In this regard, “The Long Corner” marks a departure. The novel is more concerned with storytelling than with “physical experience” as such, and the story it tells revolves around questions of creativity, grief, and the destruction of Trump-era platitudes and the ever-increasing improbability and absurdism. Fortunately, Maksik evades the polemical fable that people fear he is writing in favor of a much more exciting project. “You should never fall for the myth of the absolute villain,” Fields’ grandmother warns him. And even as the colony’s shadowy visionary, Sebastian Light (sometimes reminiscent of Marlon Brando’s Dr. Moreau), he takes on certain Trumpian traits: his distaste for “elites,” his allegiance to kitsch, his willingness to to burn to control the story – Maksik never makes the novel seem overly programmatic. It is finally an argument for the necessity of irony, risk and integrity in the production of art as in life.

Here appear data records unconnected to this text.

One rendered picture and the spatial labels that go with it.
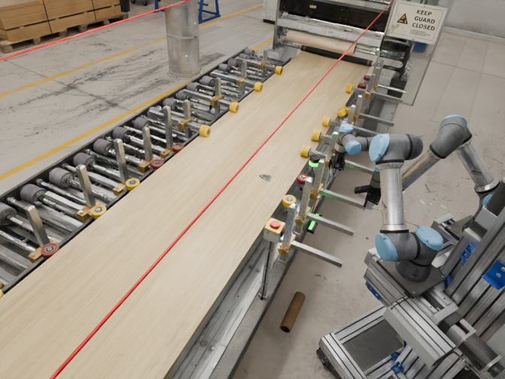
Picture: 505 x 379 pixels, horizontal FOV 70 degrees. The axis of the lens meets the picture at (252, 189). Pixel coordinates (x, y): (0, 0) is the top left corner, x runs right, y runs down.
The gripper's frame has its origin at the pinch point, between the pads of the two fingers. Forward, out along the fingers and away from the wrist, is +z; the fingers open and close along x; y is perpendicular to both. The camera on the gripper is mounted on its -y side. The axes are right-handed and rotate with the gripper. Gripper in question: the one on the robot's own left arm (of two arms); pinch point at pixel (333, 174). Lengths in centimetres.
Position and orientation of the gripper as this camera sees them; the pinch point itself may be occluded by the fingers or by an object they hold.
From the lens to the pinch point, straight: 227.4
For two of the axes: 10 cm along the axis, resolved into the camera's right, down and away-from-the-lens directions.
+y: -1.0, 6.3, -7.7
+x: 9.9, 1.2, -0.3
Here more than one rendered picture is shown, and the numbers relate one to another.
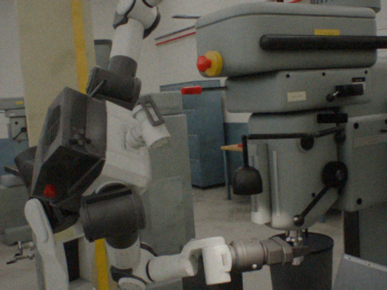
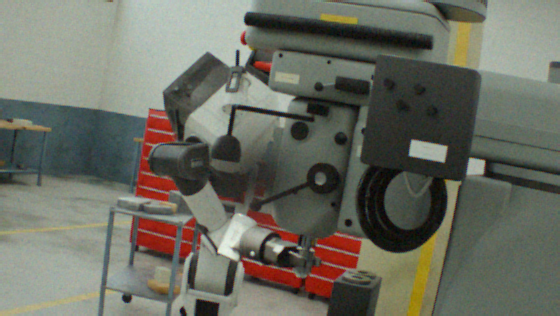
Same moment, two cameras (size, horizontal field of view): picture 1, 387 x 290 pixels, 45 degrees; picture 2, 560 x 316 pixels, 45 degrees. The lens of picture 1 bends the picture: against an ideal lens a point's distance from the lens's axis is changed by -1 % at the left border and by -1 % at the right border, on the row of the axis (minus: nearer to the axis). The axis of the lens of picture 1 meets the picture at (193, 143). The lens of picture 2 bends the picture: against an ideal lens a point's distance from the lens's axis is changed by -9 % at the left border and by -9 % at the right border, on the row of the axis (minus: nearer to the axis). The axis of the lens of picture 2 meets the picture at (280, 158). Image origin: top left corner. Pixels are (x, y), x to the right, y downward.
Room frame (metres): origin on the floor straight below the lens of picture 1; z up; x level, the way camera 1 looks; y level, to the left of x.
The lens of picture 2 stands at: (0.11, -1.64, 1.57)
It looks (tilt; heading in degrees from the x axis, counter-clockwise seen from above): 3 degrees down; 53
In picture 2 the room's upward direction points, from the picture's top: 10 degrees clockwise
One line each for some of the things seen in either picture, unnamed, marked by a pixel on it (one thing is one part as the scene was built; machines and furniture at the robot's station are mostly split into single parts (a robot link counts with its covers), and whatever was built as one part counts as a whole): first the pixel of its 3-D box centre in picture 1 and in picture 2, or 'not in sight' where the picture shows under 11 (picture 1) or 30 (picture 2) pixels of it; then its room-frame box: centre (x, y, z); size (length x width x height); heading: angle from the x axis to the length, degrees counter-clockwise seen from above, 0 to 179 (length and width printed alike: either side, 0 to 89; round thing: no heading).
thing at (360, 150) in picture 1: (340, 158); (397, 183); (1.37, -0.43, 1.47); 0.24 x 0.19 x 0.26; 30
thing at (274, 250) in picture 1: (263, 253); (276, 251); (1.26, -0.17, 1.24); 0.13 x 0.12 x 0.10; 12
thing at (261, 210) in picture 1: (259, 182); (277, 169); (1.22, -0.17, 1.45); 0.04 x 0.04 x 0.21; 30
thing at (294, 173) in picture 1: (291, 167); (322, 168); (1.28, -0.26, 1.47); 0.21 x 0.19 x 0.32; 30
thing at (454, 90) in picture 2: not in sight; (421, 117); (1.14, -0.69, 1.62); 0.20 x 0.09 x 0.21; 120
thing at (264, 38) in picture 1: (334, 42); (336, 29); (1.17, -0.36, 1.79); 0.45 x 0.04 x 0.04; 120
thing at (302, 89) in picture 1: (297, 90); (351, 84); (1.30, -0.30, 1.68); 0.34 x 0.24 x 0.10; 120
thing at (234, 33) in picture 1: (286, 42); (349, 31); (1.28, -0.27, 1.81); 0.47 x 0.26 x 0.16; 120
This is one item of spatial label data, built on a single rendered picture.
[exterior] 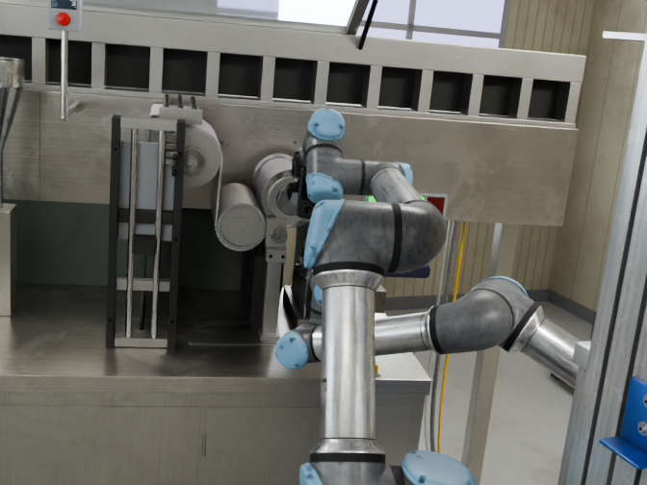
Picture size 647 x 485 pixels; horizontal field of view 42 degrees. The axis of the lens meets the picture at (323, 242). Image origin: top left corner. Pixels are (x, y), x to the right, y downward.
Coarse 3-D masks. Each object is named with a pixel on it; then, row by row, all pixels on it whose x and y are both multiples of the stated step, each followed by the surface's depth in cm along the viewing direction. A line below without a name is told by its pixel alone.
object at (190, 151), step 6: (186, 150) 197; (192, 150) 197; (198, 150) 199; (186, 156) 197; (192, 156) 198; (198, 156) 198; (198, 162) 198; (204, 162) 198; (198, 168) 199; (186, 174) 198; (192, 174) 199; (198, 174) 199
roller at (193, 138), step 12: (192, 132) 202; (192, 144) 203; (204, 144) 203; (216, 144) 204; (204, 156) 204; (216, 156) 204; (204, 168) 205; (216, 168) 205; (192, 180) 205; (204, 180) 206
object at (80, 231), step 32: (32, 224) 233; (64, 224) 235; (96, 224) 236; (192, 224) 241; (32, 256) 235; (64, 256) 237; (96, 256) 239; (192, 256) 243; (224, 256) 245; (192, 288) 246; (224, 288) 247
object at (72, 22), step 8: (48, 0) 189; (56, 0) 190; (64, 0) 190; (72, 0) 190; (80, 0) 191; (48, 8) 190; (56, 8) 190; (64, 8) 190; (72, 8) 191; (80, 8) 192; (48, 16) 190; (56, 16) 191; (64, 16) 189; (72, 16) 191; (80, 16) 193; (48, 24) 191; (56, 24) 191; (64, 24) 190; (72, 24) 192; (80, 24) 193
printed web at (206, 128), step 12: (204, 120) 224; (168, 132) 208; (204, 132) 202; (264, 168) 227; (276, 168) 218; (288, 168) 215; (216, 180) 216; (264, 180) 218; (216, 192) 213; (216, 204) 210; (216, 216) 208; (264, 216) 214; (216, 228) 209
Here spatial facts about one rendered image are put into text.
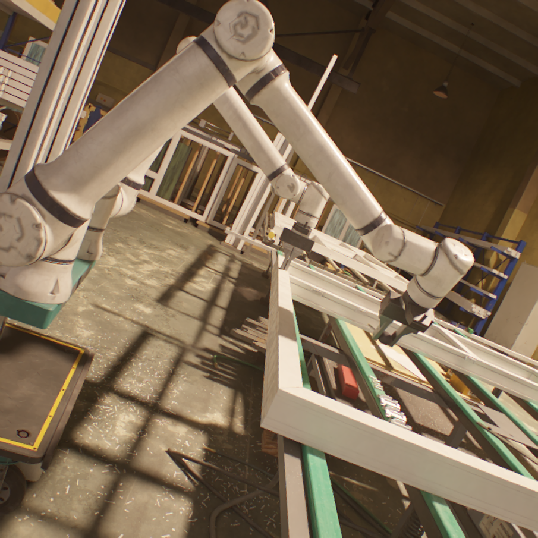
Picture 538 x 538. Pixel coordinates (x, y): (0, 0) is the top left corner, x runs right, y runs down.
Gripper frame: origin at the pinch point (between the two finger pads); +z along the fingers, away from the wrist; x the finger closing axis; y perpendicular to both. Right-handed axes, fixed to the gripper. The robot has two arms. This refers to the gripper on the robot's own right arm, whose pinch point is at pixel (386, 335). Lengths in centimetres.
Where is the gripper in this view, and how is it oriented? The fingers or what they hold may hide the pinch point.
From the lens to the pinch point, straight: 128.9
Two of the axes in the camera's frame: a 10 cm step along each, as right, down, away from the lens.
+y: 1.8, -6.2, 7.6
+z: -3.7, 6.8, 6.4
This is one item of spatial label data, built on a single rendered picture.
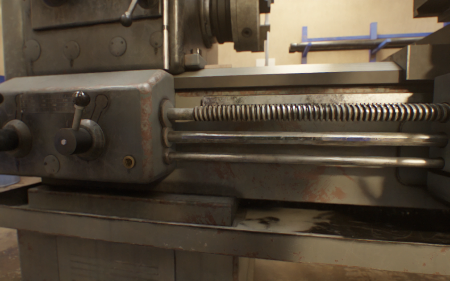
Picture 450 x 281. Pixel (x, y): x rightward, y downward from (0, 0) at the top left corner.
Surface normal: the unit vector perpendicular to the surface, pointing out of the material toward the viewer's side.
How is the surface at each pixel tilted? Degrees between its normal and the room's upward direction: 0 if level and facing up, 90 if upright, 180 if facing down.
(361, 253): 90
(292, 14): 90
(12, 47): 90
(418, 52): 90
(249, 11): 108
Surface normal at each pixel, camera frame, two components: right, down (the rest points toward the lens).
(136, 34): -0.18, 0.07
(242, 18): -0.16, 0.51
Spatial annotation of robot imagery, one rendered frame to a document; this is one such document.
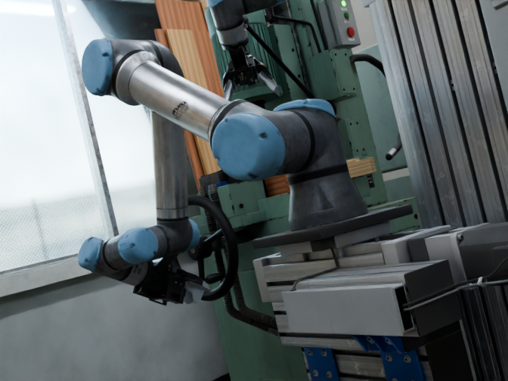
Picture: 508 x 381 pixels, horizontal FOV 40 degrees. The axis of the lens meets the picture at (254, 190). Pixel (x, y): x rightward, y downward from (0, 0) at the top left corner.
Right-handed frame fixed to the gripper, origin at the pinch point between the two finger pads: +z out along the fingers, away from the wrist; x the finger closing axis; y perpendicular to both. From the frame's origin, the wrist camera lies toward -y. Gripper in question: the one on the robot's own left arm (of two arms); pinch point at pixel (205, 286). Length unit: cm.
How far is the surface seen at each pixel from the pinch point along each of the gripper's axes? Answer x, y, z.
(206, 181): -8.4, -31.4, -0.3
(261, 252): -2.3, -15.5, 18.5
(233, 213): 0.6, -21.6, 4.0
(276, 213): 7.1, -24.0, 13.5
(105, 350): -142, 0, 57
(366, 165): 29, -38, 23
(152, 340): -143, -10, 82
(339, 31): 10, -90, 26

Given his complicity in a culture he finds demeaning, Fields admits he fears he is “one of those people who are brave only in youth”. In the course of the novel’s tropical intrigues, sweat lodge sex rituals, betrayals and fireworks, he comes to realize that he can still pursue art, that his writing can be deepened by experience, rather than by it. are discounted. He just has to decide. In Maksik’s profile, Salter tells him, “If I make an argument, which is only implied anyway, it’s try to be a man.” That’s enough, he seems to say, just to try.